:: What needs to be done ::
Return the lines below that contain "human".

-------- Working data --------

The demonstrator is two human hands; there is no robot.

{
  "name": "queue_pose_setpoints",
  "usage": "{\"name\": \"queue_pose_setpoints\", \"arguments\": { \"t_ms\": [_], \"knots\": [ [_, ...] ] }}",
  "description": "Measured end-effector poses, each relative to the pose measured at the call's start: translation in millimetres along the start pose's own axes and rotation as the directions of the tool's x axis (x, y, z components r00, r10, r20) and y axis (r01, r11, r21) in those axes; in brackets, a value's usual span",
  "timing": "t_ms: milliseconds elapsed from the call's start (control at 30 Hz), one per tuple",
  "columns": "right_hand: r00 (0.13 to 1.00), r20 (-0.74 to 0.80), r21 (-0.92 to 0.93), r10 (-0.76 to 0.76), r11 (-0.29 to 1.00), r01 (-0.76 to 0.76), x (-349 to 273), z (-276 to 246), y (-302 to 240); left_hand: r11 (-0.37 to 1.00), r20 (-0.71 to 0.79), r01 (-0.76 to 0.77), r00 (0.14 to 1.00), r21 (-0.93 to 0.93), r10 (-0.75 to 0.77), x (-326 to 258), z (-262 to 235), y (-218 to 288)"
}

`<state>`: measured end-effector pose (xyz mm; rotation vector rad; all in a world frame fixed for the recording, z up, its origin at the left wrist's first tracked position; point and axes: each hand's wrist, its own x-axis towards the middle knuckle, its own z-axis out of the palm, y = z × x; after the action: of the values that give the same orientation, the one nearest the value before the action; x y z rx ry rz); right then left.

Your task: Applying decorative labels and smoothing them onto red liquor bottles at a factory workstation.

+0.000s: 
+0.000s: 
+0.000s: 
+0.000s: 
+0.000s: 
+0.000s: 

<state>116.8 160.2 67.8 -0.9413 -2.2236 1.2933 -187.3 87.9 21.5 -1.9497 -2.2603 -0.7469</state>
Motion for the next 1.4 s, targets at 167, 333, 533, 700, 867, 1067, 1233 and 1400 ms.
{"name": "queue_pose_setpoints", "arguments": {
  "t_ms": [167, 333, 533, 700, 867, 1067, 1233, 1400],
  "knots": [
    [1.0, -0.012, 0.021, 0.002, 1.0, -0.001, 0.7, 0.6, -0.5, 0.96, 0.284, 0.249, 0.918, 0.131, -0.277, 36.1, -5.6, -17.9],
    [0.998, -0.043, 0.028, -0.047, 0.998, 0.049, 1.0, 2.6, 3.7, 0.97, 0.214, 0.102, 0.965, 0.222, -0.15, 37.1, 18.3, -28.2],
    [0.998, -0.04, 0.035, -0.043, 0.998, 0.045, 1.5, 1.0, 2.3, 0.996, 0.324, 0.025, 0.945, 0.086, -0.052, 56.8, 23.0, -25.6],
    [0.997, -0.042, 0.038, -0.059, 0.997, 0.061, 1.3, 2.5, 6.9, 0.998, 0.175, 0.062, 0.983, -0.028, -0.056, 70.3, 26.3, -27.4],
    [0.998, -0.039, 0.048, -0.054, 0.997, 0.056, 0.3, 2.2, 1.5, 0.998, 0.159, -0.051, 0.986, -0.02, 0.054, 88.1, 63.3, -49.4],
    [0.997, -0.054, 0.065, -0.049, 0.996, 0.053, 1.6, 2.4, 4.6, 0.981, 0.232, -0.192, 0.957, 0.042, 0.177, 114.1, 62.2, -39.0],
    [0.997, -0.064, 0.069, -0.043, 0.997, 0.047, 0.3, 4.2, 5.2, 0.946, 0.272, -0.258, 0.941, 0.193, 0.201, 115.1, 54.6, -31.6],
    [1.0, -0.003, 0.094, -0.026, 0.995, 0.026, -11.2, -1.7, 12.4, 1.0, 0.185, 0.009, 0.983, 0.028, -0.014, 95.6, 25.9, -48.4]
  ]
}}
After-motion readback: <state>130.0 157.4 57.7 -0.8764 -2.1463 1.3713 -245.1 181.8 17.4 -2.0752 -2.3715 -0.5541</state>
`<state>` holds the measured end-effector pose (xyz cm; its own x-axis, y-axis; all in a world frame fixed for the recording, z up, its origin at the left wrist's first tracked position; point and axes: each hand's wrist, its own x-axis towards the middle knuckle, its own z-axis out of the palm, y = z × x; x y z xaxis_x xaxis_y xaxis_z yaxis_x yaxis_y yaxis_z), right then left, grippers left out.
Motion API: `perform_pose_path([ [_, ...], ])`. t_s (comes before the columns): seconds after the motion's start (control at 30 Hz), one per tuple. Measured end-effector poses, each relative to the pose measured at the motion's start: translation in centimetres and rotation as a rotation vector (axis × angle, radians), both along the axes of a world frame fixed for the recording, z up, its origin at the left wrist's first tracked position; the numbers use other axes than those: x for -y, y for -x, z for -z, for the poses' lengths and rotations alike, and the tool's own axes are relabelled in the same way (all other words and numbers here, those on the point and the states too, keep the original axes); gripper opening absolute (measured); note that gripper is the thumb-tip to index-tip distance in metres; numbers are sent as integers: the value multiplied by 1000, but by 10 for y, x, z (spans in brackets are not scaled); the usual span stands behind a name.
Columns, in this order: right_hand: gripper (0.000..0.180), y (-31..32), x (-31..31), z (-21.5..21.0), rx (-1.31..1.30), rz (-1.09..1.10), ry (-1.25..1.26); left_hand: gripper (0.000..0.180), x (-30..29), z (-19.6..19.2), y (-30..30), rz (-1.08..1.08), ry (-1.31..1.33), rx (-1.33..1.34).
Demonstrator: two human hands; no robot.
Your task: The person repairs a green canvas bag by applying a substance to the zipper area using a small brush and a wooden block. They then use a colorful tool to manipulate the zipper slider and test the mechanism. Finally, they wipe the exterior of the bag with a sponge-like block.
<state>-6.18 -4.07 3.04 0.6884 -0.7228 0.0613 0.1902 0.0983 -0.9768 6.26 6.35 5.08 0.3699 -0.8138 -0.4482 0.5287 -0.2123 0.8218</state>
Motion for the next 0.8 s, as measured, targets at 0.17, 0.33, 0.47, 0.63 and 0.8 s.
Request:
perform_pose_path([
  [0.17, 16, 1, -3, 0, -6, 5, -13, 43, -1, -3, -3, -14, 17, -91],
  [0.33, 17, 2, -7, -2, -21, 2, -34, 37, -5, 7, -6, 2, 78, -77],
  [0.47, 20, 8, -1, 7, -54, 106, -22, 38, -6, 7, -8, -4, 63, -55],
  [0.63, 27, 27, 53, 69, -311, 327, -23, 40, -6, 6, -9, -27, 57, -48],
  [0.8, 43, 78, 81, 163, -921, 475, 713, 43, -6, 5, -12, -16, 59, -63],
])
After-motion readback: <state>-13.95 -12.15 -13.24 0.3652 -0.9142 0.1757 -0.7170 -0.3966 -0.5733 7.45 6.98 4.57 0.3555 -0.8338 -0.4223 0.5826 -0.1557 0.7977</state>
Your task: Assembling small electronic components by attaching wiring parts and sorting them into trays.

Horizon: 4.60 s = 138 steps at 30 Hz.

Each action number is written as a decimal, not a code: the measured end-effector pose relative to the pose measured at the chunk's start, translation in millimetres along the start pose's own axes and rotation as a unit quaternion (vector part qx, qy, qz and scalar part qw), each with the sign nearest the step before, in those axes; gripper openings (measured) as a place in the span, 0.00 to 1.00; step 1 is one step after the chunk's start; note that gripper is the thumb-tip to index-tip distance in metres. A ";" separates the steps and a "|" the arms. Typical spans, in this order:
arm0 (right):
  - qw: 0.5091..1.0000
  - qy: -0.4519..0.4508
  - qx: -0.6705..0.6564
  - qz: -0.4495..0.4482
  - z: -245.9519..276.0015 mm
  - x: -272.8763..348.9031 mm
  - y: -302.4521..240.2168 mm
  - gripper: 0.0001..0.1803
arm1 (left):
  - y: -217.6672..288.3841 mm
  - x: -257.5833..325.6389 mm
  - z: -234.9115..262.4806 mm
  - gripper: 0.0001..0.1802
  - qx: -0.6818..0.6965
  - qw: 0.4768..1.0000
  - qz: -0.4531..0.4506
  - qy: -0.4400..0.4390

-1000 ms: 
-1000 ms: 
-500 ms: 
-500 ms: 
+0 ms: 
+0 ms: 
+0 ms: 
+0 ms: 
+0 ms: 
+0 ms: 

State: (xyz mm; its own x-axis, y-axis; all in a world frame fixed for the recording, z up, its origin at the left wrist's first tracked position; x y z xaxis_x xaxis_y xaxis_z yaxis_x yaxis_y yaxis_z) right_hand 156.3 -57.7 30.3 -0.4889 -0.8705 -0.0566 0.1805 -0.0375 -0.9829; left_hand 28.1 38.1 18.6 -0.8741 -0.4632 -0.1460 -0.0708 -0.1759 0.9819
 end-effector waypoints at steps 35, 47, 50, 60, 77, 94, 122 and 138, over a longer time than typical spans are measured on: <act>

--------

:: Task output ::
The demonstrator is two human hands; there is no robot.
Demonstrator: two human hands; no robot.

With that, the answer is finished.